Basicamente, o grupo de transição é constituído por especialistas que passaram anos trabalhando contra o ML. Petistas de carteirinha. São filosoficamente contra a existência de mercados livres. Será enorme surpresa para o Planeta Terra caso o MME, a partir de janeiro de 2023, declare que apoia a expansão do mercado livre.
Como se as dificuldades no Congresso e as dúvidas no Executivo não fossem suficientes, agora vem esse estudo elaborado pela CCEE, que é um balde de água fria num segmento que foi tratado com muito carinho pelo ministro atual de Minas e Energia, Adolfo Sachsida.

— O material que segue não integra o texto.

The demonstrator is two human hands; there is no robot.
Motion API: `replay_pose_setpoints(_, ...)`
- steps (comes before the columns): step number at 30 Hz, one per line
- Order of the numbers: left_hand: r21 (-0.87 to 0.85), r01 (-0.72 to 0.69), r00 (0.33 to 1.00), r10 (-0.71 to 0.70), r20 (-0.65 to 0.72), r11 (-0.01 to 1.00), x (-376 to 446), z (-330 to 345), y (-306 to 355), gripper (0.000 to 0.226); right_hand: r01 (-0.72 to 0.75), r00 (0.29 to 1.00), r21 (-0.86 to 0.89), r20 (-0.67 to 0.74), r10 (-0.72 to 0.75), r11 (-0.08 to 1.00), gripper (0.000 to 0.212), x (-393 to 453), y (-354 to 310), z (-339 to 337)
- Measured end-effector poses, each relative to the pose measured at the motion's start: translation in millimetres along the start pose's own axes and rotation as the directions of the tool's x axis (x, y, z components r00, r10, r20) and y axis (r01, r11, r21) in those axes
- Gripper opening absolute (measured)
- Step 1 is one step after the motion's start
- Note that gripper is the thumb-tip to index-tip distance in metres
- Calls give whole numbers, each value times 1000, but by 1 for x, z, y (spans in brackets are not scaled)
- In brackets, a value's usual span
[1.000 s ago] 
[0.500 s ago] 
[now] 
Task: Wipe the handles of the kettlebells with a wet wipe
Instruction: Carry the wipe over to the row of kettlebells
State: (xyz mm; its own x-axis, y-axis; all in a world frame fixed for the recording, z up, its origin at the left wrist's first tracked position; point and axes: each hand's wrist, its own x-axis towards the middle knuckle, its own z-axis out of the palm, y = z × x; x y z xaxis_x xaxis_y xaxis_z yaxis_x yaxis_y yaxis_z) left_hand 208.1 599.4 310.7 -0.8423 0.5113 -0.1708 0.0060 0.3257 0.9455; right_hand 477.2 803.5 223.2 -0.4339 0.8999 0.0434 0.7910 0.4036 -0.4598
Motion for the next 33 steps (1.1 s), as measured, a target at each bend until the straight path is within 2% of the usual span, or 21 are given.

Defensor incondicional dos mercados, Sachsida se posicionou totalmente a favor da ampliação do ML e trabalhou fortemente nessa direção. Vai deixar saudades naqueles que admiram o ML e encontram vantagens na sua adoção.
Em retrospecto, não se pode criticar aqueles que nos últimos anos, na iniciativa privada, trabalharam arduamente para criar um ambiente favorável ao mercado livre de energia elétrica. Fizeram corretamente tudo aquilo que mandava o manual.
Geraram fatos que se transformaram em notícias, ocuparam espaços na mídia, organizaram eventos pelo país inteiro, conversaram com dezenas, se não foram centenas, de parlamentares. Estenderam o tapete vermelho para senadores e deputados, mesmo para aqueles que só estavam interessados na simples bajulação. Engoliram muitos sapos durante anos, sempre com um sorriso. De repente, o fogo amigo implodiu tudo e jogou o trabalho para 2023.
Neste momento, ninguém sabe verdadeiramente o que vai acontecer com o mercado livre de energia elétrica no Brasil. O jeito agora é esquecer o estudo da CCEE, esperar a posse do novo governo e ouvir as suas propostas para o SEB, inclusive para o ML. É mais recomendável que as pessoas interessadas esqueçam o assunto por uns dias, curtam bastante as festas de final de ano, e depois tentem rever as estratégias e examinar então o que será possível fazer. Pedidos ao Papai Noel, é lógico, podem ajudar.